(DATA FOR PROCESSING Opens)

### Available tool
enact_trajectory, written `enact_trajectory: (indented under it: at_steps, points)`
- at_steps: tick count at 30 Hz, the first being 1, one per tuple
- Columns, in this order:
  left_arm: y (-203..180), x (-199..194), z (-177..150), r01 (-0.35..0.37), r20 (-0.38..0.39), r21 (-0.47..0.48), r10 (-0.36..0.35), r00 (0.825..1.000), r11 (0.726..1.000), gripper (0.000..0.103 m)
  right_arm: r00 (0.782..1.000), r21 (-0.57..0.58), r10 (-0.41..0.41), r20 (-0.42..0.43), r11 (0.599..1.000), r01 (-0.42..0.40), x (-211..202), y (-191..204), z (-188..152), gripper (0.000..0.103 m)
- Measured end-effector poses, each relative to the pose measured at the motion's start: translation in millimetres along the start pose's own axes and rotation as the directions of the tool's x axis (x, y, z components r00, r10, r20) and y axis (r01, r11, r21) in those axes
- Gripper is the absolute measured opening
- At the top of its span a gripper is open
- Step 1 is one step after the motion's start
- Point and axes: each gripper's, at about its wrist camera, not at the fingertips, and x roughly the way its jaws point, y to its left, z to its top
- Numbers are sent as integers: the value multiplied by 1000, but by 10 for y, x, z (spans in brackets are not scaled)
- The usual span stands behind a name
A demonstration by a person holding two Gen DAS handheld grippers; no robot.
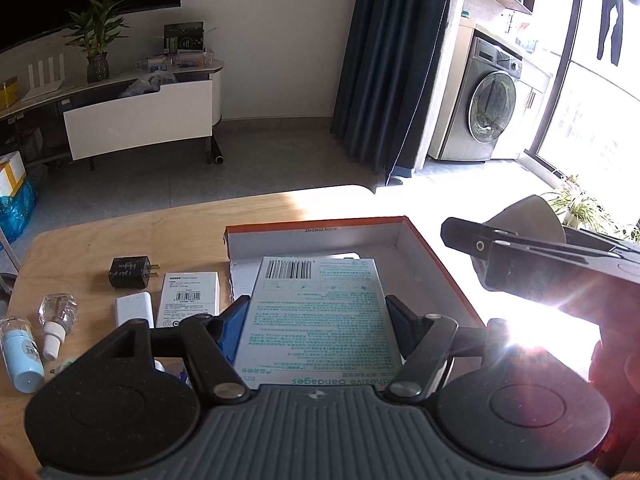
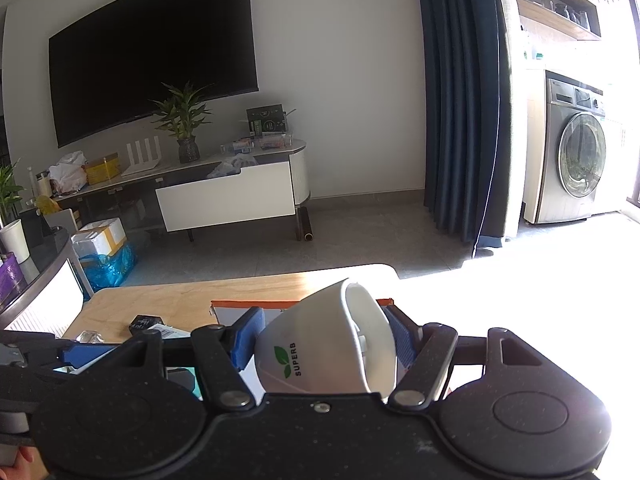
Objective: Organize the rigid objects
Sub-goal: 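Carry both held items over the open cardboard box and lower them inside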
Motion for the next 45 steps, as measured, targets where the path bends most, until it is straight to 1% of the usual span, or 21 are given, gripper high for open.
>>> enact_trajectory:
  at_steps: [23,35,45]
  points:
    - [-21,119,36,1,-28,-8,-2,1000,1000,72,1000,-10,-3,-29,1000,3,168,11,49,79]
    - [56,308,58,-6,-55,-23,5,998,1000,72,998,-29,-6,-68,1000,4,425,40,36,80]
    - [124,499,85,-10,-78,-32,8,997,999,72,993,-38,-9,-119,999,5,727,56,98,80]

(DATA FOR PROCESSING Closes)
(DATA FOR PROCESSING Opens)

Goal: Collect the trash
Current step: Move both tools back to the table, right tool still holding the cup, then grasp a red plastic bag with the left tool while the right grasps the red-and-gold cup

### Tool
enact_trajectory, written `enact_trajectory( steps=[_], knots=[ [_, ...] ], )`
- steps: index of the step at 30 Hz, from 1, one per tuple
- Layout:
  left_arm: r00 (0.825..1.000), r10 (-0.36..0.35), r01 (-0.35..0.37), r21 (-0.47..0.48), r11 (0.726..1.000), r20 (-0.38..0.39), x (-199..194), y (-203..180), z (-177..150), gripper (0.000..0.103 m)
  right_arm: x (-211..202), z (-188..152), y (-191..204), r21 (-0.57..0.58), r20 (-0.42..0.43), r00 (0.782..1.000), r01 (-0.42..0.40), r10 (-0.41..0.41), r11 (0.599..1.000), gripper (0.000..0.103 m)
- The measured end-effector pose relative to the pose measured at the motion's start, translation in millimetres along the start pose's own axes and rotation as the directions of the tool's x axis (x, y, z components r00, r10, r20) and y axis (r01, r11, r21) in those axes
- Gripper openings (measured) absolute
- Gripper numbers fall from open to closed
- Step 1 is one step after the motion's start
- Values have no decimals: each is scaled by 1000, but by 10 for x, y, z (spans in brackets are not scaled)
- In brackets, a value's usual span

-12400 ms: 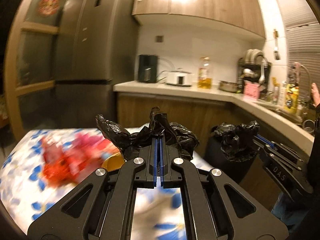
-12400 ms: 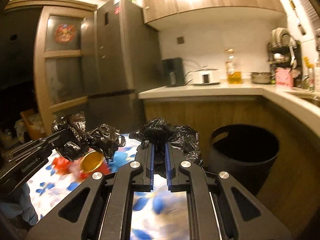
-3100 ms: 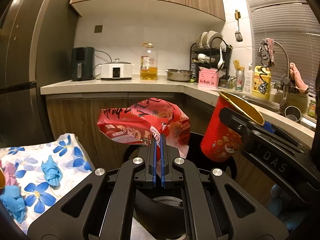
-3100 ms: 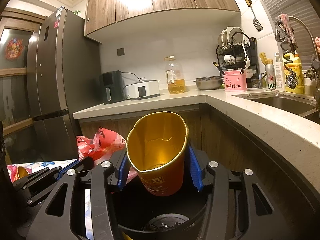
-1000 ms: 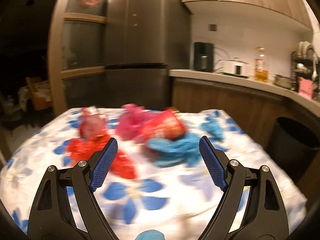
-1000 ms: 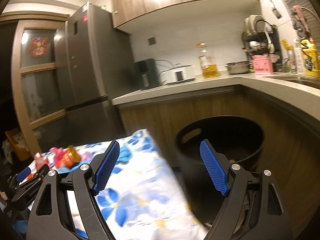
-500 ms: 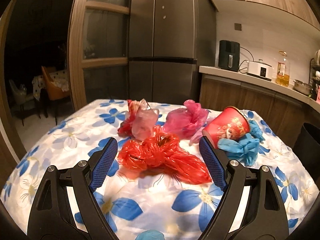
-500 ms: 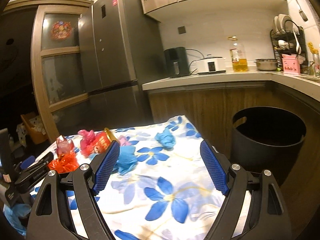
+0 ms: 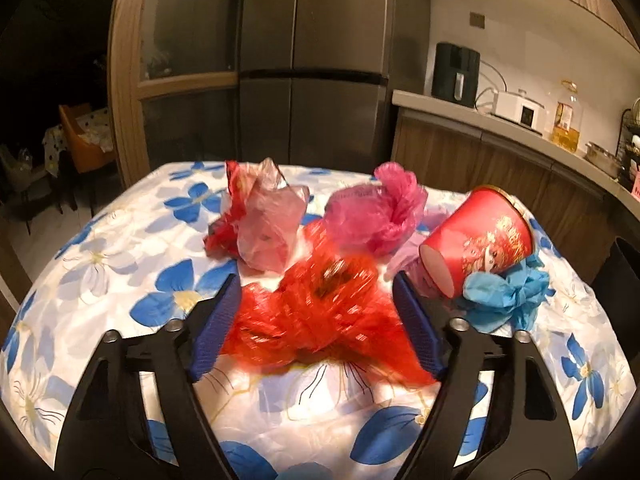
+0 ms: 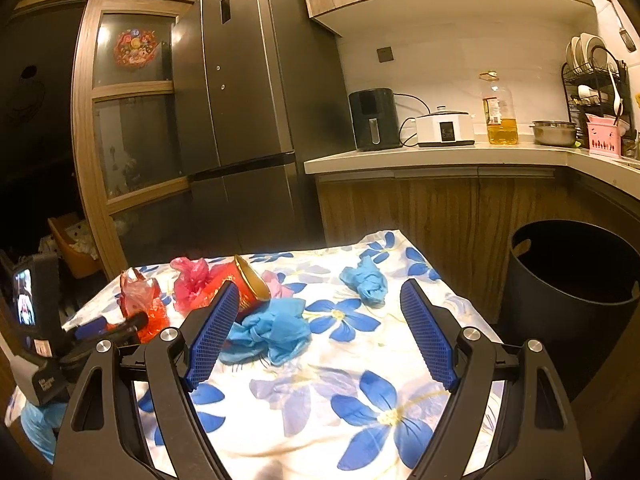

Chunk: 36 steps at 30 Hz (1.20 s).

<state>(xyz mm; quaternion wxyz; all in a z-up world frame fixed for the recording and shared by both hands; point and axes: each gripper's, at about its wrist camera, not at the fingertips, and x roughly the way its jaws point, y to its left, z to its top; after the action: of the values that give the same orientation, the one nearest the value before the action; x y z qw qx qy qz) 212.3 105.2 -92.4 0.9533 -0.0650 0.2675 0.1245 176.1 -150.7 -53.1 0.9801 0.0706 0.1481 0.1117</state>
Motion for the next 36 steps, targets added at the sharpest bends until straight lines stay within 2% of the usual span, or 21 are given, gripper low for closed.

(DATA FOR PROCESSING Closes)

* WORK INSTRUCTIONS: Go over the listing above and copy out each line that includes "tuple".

* RESPONSE FOR THIS EXERCISE:
- at_steps: tick count at 30 Hz, the first being 1, one per tuple
- steps: index of the step at 30 Hz, from 1, one per tuple

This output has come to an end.